According to a Greek saying, “the sick and the wayfarers bear no sin”. However, is being in a compromising situation a valid justification of an amoral behaviour? Let’s look into this dilemma using two examples.
The first example is about an unemployed person. She tries hard, she gets rejected over and over and over again by anybody she cares to be employed by. Her dream job is unattainable due to practical difficulties. Yet two of her classmates succeed quite easily in finding great jobs – one of which is indeed our heroine’s dream job. She first wonders what she did wrong. Then she starts loathing them. However, she is aware that this is not right, because these people got unique opportunities to build successful careers, which is a very good thing and she should feel happy for them.
The second example is about a woman who has a crush on this guy. She is afraid that the man she wants will find somebody else – prettier, more successful, with a more engaging character etc. She knows that if this happens, she will end up spitting all shorts of unpleasant words for both of them. But, objectively, she has no right to do so. On the contrary, she should feel happy if somebody she cares for is finally happy and emotionally fulfilled.

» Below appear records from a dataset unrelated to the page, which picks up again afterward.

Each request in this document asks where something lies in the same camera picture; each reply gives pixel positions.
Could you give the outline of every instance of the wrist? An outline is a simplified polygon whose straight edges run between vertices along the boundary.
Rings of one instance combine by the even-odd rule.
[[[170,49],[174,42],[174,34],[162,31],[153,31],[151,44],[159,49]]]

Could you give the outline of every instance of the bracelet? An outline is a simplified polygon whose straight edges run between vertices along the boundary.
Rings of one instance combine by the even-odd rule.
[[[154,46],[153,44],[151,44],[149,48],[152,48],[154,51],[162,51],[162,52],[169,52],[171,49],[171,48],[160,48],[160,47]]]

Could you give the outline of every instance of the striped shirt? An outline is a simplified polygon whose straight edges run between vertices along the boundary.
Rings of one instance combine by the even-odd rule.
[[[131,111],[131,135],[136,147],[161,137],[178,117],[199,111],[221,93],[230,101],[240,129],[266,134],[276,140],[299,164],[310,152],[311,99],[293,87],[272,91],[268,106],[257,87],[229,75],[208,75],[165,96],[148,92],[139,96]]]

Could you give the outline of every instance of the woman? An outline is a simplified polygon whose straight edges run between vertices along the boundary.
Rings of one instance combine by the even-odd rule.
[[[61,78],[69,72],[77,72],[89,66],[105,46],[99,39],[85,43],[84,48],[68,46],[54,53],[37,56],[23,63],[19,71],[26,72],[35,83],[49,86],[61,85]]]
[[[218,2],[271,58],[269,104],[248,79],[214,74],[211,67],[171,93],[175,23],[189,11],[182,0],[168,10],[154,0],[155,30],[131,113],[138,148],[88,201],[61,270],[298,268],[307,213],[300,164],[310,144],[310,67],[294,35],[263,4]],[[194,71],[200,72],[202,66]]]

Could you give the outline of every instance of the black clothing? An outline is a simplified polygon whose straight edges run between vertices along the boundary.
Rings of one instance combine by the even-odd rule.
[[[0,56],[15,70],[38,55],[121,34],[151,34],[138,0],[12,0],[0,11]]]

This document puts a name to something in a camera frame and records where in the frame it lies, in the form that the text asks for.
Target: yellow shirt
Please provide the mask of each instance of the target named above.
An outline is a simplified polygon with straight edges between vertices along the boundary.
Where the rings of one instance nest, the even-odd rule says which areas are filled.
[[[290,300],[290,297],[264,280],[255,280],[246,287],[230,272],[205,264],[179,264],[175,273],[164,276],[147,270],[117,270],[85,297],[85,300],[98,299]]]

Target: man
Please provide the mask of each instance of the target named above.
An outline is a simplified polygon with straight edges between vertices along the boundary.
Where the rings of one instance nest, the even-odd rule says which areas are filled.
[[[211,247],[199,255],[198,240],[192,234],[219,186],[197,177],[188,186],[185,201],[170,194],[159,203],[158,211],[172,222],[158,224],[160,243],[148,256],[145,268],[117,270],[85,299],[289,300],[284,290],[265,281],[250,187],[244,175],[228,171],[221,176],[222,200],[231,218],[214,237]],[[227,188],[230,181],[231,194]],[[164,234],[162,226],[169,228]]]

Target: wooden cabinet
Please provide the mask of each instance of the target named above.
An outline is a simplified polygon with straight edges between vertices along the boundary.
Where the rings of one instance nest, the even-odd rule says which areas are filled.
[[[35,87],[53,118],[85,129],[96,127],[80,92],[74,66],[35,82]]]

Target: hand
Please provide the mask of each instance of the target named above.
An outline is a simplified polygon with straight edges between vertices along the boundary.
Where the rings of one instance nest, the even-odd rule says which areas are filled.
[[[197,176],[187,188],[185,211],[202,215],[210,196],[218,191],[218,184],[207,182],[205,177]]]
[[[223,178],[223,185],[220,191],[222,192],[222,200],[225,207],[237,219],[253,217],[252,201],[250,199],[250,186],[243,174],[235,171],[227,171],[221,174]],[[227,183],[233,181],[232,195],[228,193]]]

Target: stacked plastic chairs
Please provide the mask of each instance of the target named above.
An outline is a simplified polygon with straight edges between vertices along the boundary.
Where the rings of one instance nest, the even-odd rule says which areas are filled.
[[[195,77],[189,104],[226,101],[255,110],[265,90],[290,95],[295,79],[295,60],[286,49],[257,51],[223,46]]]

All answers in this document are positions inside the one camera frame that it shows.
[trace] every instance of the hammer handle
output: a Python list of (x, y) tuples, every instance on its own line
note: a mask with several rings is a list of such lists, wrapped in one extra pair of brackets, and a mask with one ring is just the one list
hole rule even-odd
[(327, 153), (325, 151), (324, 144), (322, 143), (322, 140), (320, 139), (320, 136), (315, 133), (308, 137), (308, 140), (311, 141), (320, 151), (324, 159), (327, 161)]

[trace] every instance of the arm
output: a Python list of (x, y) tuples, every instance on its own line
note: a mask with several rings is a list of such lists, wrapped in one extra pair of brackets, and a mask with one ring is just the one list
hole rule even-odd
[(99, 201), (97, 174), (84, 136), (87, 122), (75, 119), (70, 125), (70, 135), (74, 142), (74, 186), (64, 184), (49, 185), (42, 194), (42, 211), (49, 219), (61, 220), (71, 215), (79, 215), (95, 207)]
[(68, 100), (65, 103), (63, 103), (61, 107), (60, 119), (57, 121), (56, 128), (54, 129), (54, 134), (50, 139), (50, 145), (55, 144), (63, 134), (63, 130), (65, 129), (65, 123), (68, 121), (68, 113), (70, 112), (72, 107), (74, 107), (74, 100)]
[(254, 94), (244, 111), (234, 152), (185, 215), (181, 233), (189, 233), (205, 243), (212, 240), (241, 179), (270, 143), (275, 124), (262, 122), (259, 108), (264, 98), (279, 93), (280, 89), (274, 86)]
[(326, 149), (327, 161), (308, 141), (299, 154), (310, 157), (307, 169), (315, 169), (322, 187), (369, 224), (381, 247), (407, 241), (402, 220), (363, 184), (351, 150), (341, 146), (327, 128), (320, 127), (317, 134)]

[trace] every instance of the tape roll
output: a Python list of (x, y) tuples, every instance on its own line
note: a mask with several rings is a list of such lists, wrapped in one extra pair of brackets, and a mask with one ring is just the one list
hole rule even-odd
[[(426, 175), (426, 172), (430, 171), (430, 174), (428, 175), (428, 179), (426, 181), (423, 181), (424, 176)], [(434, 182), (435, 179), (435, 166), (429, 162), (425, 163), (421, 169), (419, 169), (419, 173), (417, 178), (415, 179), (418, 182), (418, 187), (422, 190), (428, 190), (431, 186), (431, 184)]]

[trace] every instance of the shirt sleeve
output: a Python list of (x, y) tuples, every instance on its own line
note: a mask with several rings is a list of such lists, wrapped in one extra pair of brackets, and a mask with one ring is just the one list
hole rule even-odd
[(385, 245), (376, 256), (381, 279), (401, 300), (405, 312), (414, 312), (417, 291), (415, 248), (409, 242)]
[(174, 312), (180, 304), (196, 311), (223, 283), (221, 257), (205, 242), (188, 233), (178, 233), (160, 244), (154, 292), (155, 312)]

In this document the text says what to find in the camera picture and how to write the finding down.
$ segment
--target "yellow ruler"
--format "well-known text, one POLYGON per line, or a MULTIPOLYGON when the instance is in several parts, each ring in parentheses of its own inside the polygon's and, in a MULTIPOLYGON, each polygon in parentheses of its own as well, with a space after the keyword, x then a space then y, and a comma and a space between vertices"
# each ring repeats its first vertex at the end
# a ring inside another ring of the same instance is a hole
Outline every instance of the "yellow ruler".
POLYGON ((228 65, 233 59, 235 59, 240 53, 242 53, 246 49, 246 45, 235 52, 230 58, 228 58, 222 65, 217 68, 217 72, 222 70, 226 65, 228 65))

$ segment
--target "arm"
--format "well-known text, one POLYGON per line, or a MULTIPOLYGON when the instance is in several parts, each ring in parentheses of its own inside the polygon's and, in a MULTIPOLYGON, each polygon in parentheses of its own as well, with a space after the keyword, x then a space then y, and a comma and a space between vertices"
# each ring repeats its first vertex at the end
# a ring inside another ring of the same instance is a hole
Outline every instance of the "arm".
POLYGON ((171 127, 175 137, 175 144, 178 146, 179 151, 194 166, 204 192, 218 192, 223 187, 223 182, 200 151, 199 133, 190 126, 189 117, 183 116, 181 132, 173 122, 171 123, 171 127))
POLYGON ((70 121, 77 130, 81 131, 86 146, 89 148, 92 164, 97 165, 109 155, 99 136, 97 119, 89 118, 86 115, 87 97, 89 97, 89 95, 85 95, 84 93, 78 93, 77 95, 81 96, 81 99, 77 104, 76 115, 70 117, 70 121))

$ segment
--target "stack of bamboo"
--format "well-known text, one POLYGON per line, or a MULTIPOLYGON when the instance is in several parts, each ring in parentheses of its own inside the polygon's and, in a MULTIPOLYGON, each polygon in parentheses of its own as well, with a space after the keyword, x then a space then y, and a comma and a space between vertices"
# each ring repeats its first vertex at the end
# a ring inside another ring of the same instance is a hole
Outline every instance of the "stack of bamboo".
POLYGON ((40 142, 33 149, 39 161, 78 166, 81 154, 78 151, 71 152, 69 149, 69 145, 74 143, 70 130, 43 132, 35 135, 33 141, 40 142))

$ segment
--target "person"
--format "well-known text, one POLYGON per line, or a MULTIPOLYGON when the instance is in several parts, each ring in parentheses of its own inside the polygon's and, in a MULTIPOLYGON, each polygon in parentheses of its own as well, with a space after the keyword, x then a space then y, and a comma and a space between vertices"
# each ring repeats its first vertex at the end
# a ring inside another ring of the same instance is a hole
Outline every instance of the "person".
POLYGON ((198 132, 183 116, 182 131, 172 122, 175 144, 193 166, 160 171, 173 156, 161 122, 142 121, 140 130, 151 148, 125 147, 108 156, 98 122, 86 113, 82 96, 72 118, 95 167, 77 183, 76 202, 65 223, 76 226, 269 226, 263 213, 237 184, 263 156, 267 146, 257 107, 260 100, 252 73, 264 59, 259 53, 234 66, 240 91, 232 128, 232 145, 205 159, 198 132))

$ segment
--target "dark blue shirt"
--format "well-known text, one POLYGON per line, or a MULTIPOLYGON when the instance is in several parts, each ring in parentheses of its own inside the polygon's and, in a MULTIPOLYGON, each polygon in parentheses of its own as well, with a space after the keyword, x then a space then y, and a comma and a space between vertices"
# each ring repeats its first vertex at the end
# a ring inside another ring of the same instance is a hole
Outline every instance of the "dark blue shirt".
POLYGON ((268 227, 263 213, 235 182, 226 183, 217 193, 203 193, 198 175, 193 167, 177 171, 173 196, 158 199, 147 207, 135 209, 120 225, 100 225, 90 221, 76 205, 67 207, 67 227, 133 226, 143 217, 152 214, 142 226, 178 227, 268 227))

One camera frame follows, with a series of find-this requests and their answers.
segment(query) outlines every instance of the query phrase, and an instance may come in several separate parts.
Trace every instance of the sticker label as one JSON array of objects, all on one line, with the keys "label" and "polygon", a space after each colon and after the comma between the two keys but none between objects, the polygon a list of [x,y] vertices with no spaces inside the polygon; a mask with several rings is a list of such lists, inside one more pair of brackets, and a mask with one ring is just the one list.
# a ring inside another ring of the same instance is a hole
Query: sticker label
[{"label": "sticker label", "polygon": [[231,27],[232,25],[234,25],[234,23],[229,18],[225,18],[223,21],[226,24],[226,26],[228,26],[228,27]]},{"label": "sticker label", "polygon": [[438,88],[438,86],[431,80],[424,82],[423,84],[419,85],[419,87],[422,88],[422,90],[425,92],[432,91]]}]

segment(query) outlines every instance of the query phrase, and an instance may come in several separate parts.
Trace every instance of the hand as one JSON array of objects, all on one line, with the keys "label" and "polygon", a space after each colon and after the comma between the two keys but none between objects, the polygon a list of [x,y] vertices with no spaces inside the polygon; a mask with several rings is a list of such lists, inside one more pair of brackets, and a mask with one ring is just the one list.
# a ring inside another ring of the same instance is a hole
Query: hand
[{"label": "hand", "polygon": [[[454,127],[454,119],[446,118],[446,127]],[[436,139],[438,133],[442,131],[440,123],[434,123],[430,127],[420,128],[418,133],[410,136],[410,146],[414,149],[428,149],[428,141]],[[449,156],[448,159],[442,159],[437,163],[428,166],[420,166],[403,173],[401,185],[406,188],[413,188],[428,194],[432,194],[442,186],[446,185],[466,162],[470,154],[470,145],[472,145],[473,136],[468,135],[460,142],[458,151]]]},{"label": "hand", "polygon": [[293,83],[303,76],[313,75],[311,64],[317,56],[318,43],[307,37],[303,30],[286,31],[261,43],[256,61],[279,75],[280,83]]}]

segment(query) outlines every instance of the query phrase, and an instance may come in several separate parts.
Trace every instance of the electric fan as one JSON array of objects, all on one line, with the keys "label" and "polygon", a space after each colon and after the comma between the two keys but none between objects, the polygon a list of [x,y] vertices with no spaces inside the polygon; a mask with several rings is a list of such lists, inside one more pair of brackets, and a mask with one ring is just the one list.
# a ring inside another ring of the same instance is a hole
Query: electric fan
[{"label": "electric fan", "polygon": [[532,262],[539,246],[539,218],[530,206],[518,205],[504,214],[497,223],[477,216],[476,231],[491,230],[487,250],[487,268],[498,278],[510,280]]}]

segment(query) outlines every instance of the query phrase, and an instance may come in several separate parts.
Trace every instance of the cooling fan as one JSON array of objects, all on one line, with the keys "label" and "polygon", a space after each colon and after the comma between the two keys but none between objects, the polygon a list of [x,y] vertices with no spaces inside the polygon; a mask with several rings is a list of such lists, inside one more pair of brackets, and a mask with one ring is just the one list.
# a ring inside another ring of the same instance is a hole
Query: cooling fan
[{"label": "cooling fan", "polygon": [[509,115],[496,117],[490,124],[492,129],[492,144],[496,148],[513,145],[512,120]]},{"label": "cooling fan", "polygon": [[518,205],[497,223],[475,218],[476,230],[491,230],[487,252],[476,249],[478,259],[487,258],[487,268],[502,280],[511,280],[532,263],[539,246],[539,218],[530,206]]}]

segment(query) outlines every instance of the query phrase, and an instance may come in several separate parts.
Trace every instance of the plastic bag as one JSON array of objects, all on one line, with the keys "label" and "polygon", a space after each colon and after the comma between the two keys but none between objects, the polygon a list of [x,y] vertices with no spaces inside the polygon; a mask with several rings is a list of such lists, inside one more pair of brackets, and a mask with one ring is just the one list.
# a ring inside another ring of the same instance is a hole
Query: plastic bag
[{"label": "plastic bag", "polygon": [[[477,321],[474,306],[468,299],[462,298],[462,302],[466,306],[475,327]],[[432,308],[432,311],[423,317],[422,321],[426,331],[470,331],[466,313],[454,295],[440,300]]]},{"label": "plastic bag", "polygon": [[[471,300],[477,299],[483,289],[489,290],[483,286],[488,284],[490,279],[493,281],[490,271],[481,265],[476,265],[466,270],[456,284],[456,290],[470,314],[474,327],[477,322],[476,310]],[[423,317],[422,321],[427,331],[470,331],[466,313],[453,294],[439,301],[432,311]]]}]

In both cases, the heroine is facing major moral struggles. On one hand, she understands that a society full of content people is a happy society. She can also rationalise the logic behind these people’s good fortune: they are by all means talented, with qualifications and personal charisma. Furthermore, if she has healthy tender feelings for another person, the other person’s happiness should be the main objective.
On the other hand, as much as one may try to force herself into developing such noble feelings, the whole endeavour may end up becoming a facade. It is truly challenging to go through a rough patch and at the same time maintain such a level of integrity. If people’s goal in life is their happiness, then it is almost impossible to be genuinely grateful for a happiness they are not part of. The nobility of the righteous behaviour may give them a feeling of content, but not genuine happiness.
Personal issues, though, cannot excuse the absence of kindness. Aeschylus has said that “It is in the character of very few men to honor without envy a friend who has prospered”. Allow me to add that it is also a trait that can be cultivated, even if it does not come naturally due to circumstances. Above all, it is a choice: it permits you to choose what type of person you want to be and what level of inner peace you are determine to achieve. Only in times of moral weakness you can truly put your character into the test and help it get stronger. Better times will come. The question is how to take advantage of the bad times to build yourself up.